Seven years ago, Slashdot reader #66,542 announced "Panopticlick 2.0," a site showing how your web browser handles trackers.

Peter was a staff technologist at the EFF for more than a decade and worked on a number of privacy-protecting projects. Let'sEncrypt is used by hundreds of millions of people.

The sudden death of Eckersley was announced by the EFF's director of cyber security. The announcement says that if you've ever used Let's Encrypt or Certbot, you owe it to him. A glass is raised.

Privacy Badger and HTTPS Everywhere are two of the privacy and security projects co-created by Peter Eckersley on his website. He convened the stop-covid.tech group, advising many groups working on privacy-preserving digital contact tracing and exposure notification. Peter Eckersley's repository can be found online.

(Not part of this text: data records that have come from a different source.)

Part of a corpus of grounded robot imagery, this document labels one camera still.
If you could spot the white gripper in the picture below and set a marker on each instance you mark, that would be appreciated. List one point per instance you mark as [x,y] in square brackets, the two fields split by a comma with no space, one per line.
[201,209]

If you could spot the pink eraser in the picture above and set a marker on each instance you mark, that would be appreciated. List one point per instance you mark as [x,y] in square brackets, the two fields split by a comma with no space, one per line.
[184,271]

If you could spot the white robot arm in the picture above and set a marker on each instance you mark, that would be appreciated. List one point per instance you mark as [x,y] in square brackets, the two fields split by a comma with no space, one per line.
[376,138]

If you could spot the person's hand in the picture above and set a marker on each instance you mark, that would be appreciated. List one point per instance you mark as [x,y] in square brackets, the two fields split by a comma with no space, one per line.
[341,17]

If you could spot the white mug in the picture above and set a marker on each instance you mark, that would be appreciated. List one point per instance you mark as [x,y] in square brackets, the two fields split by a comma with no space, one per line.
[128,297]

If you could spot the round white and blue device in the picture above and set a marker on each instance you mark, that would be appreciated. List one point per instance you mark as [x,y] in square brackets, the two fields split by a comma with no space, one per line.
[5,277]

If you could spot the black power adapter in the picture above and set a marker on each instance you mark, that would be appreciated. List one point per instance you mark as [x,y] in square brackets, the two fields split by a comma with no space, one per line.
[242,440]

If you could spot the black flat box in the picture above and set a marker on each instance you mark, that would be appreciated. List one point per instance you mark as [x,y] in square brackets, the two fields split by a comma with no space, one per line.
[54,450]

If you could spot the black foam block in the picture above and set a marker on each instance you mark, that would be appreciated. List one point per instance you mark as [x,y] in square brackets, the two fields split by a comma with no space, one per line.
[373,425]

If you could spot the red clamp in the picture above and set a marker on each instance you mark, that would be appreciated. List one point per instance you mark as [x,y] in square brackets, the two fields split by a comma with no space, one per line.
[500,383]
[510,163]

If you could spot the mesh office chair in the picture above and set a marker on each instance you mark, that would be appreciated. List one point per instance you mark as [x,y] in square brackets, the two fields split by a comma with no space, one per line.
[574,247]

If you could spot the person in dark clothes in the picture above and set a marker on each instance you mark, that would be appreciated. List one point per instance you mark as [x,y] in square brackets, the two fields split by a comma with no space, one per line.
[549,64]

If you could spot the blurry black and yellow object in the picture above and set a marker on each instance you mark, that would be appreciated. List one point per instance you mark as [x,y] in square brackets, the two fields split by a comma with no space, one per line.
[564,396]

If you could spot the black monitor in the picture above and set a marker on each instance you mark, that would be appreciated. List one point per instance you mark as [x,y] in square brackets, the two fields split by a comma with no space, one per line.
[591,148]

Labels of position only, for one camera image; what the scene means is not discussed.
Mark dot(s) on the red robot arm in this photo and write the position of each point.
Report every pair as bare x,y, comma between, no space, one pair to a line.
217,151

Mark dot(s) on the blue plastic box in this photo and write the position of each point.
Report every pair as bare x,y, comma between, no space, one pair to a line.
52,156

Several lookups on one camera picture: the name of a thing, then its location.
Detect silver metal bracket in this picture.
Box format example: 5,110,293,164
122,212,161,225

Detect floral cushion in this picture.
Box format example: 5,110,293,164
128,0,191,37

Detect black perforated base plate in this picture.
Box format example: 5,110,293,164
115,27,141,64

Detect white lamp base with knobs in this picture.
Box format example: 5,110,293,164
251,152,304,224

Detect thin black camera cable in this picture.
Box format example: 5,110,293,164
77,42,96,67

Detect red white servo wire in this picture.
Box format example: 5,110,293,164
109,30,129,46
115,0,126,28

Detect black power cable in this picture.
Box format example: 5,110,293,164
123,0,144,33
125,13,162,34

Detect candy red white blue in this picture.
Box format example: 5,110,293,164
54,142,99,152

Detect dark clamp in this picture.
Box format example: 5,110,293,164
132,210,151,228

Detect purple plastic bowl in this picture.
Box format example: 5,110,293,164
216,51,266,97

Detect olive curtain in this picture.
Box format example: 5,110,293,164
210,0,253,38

But Peter "had apparently revealed recently that he had been diagnosed with cancer," according to a tribute posted online by security company Sophos, noting his impact is all around us: If you click on the padlock in your browser [2022-09-0T22:37:00Z], you'll see that this site, like our sister blog site Sophos News, uses a web certificate that's vouched for by Let's Encrypt, now a well-established Certificate Authority (CA). Let's Encrypt, as a CA, signs TLS cryptographic certificates for free on behalf of bloggers, website owners, mail providers, cloud servers, messaging services...anyone, in fact, who needs or wants a vouched-for encryption certificate, subject to some easy-to-follow terms and conditions....

Let's Encrypt was the first to build a free certificate signing system that was easy to use andScalable. The Let's Encrypt project was soon able to gain the trust of the browser making community, to the point of quickly getting accepted as a approved certificate signer by most mainstream browsers.

The aim of Peter's institute is to make sure that we pick the right social and economic problems to solve with artificial intelligence.

"We often pay more attention to how those goals are to be achieved than to what those goals should be in the first place. At the AI Objectives Institute, our goal is better goals."